Your answer should hold the data exactly as given, minus any picture.

———

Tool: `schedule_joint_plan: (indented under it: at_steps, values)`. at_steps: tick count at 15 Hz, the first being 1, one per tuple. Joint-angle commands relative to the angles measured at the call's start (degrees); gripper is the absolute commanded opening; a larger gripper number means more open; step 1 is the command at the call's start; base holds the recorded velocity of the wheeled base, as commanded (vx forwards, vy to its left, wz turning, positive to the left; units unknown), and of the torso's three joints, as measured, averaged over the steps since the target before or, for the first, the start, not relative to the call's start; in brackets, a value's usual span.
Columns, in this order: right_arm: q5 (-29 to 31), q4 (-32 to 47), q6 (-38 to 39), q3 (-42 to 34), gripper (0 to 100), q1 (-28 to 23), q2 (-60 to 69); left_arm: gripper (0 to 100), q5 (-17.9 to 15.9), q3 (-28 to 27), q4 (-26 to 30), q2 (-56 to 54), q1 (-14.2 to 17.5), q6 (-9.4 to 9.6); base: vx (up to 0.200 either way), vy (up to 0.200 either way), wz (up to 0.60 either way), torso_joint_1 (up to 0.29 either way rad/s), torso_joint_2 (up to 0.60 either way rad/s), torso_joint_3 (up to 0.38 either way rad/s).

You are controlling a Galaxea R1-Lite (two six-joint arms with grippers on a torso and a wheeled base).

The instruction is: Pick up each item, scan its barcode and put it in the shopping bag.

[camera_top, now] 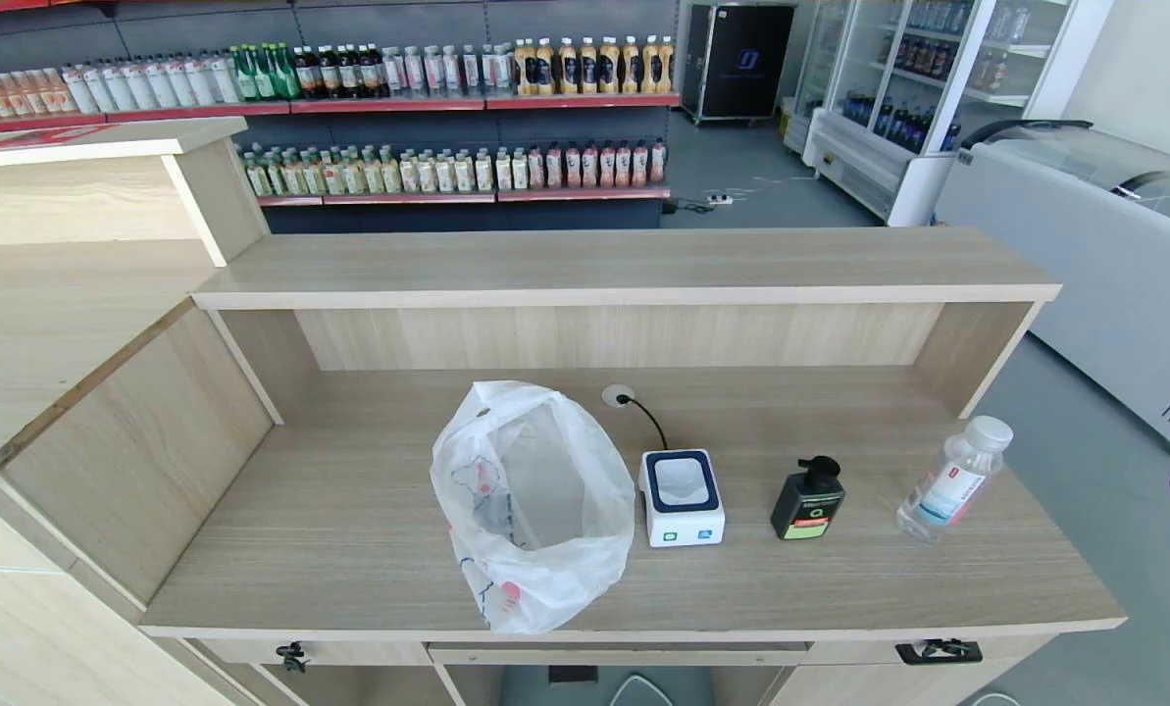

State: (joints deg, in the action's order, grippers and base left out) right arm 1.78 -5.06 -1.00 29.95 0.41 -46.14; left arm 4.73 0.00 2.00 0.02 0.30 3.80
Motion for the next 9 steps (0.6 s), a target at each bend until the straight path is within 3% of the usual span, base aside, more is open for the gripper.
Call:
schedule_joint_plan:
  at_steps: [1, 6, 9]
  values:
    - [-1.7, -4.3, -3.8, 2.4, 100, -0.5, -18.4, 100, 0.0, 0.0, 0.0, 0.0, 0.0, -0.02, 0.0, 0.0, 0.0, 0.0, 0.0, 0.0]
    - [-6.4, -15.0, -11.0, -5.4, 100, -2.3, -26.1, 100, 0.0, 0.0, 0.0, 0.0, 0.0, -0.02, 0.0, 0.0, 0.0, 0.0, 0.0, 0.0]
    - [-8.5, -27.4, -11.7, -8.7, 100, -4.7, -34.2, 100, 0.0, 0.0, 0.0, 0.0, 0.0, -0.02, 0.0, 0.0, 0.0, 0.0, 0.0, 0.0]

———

* **Exercise solution**:
Tool: `schedule_joint_plan: (indented under it: at_steps, values)`. at_steps: tick count at 15 Hz, the first being 1, one per tuple. Joint-angle commands relative to the angles measured at the call's start (degrees); gripper is the absolute commanded opening; a larger gripper number means more open; step 1 is the command at the call's start; base holds the recorded velocity of the wheeled base, as commanded (vx forwards, vy to its left, wz turning, positive to the left; units unknown), and of the torso's three joints, as measured, averaged over the steps since the target before or, for the first, the start, not relative to the call's start; in brackets, a value's usual span.
Columns, in this order: right_arm: q5 (-29 to 31), q4 (-32 to 47), q6 (-38 to 39), q3 (-42 to 34), gripper (0 to 100), q1 (-28 to 23), q2 (-60 to 69); left_arm: gripper (0 to 100), q5 (-17.9 to 15.9), q3 (-28 to 27), q4 (-26 to 30), q2 (-56 to 54), q1 (-14.2 to 17.5), q6 (-9.4 to 9.6); base: vx (up to 0.200 either way), vy (up to 0.200 either way), wz (up to 0.60 either way), torso_joint_1 (up to 0.29 either way rad/s), torso_joint_2 (up to 0.60 either way rad/s), torso_joint_3 (up to 0.38 either way rad/s).

You are controlling a Galaxea R1-Lite (two six-joint arms with grippers on a torso and a wheeled base).

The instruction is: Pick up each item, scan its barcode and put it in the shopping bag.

[camera_top, now] 

State: (joints deg, in the action's order, grippers and base left out) right arm 1.78 -5.06 -1.00 29.95 0.41 -46.14; left arm 4.73 0.00 2.00 0.02 0.30 3.80
Motion for the next 9 steps (0.6 s), a target at each bend until the straight path is within 3% of the usual span, base aside, more is open for the gripper.
Call:
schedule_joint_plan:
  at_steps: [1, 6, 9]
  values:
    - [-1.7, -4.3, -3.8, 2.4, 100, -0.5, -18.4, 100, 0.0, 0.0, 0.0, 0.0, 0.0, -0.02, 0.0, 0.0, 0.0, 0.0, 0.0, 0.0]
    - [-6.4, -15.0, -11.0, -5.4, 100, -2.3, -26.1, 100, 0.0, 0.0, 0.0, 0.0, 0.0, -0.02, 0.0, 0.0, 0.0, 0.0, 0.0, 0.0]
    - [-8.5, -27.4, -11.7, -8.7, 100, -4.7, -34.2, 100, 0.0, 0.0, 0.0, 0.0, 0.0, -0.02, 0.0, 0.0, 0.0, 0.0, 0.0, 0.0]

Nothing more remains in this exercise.